Gold sifts through my days.
Filaments of morning light splay through oak leaves to gild the pages I read. In the garden, goldfinches flit among black-eyed susans, and goldenrod shimmers in aureate splendor.
Late summer spills into early autumn: shadows stretch, light shifts. At close of day, sunlight slants in from the west, edging silhouettes of trees and shrubs, porches and rooftops, roadside fences and grassy fields in fine gold leaf. Stars wake and glisten – gold sequins in an azure sky.
Everywhere and all around me, the hours of day and night are flecked with gold; I see it now with renewed clarity. I gather this gold – nature’s gold – because it is more than merely beautiful. It is also medicinal.
Although I make a point of choosing peace each day, from time to time I’m apt to brood over things I can’t change. My head accepts the fact that illness, loss, and sorrow are unavoidable parts of life, but my unruly heart throbs resistant: it runs away down time’s endless corridor; tries to invent fairer circumstances, better yesterdays for those I love; searches and weeps for those I mourn. My thoughts and emotions battle the unchangeable past; sometimes, they wage war on me. I recognize them for what they are: bullies and thieves who divest me of peace, of delight – even in the simple gifts of nature’s gold. Recognizing them for what they are doesn’t always mean I’m able to deflect them – they’ll pop up unannounced and darken my doorstep.
It has long been my habit to go to my garden when my heart is heavy. I go about my quiet tasks: I fill bird baths, water plants, tend flowers. The active process of nurturing my garden when I feel impoverished has a dependable outcome: I’ll step outdoors with empty pockets, then realize nature has filled them with gold.
Several weeks ago, I had a remarkable experience I can’t stop thinking about. During a spell of hot, dry weather, I was standing in the garden, watering my tall phlox. I was present, but my heart was elsewhere, pacing the weary perimeters of the past. I felt a familiar twinge of sorrow and heaved a sigh.
Just then, something caught my peripheral vision. I glanced up. To my astonishment, a male giant swallowtail butterfly wafted down from the sky, hovered directly in front of me, then flew over to sample my phlox blossoms. He was the first of this year’s large butterflies to visit my garden, and he took my breath away. Giant swallowtails are skittish creatures, and previous to this surprising, close-up encounter, I had only caught distant glimpses of them in the fields during family excursions to our Iowa farm.
The giant swallowtail’s tremulous, five-inch wings were jet black with distinct, gold markings that instantly reminded me of the Japanese art of kintsugi, in which shards of broken pottery are repaired with gold. This meaning-filled metaphor was not lost on me. As he floated among the flowers, I studied the butterfly’s markings and realized it is possible to be both fragmented and whole. In my heart, words formed and were underscored: GOLD. Gold mends what is broken. I observed how lightly a giant swallowtail carries his darkness.
Sudden gratitude for nature’s gold and its radiant, healing presence in my life prompted a stream of silver tears. The giant swallowtail, my ephemeral messenger, remained in my presence – close enough to touch – for several minutes. Then, he fluttered up and away. I watched until he vanished among the treetops.
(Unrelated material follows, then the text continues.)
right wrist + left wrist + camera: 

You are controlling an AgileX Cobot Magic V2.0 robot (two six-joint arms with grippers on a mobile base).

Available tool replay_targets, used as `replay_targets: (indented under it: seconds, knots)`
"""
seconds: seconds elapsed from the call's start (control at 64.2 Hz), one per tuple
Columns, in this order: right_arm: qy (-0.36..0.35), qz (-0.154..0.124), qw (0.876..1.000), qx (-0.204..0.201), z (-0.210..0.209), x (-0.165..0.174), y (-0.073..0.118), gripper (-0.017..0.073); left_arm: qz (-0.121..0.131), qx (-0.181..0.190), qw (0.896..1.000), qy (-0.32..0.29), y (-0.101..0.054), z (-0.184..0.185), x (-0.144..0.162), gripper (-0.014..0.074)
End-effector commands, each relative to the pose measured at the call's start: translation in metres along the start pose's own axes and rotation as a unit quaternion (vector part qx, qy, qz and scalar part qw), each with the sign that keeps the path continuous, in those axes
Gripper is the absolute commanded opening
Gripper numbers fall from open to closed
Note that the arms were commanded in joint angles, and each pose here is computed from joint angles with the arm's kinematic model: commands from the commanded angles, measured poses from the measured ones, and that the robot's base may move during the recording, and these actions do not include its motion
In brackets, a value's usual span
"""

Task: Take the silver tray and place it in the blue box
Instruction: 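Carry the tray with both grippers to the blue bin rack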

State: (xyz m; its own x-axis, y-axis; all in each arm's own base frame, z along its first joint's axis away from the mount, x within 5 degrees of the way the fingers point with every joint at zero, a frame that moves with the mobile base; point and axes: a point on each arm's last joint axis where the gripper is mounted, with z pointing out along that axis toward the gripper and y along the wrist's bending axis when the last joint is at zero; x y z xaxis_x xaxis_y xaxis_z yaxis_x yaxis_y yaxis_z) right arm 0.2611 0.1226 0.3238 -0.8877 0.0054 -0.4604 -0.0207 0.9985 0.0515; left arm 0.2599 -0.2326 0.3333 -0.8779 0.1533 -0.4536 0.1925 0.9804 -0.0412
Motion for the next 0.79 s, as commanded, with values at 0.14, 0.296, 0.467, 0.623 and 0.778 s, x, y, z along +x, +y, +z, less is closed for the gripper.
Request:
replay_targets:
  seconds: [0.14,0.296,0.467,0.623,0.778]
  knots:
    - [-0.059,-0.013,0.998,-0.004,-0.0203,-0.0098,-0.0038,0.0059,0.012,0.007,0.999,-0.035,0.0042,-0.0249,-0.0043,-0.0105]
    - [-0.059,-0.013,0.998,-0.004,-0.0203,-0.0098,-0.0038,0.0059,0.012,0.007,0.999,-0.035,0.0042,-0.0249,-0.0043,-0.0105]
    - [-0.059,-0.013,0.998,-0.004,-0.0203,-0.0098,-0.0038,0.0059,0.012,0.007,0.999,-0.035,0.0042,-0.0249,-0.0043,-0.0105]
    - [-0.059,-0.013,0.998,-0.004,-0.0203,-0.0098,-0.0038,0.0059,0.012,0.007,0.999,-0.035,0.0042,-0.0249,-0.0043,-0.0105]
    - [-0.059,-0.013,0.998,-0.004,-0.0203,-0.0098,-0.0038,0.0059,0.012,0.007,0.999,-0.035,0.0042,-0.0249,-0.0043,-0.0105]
I’m still thinking about how profoundly this brief encounter stirred my understanding. It was a rare moment of wonder, wisdom, grace, delivered as if right on cue, just when my porous heart could best absorb it. I’ve sensed the presence of synchronicities like this for years and grow ever more certain that nature, who instructs and consoles, is infused with the divine.
Nature is a quiet companion who offers us her gifts each day, free of charge. Her ample storehouse is open to all of her children – and there is enough gold here for all of us.
If your heart is hurting, go outside and open your eyes. Look for the sun, for the moon, for the gold that rinses through each day. Look for it, trust you will find it. And let your own broken places be mended – mended with gold.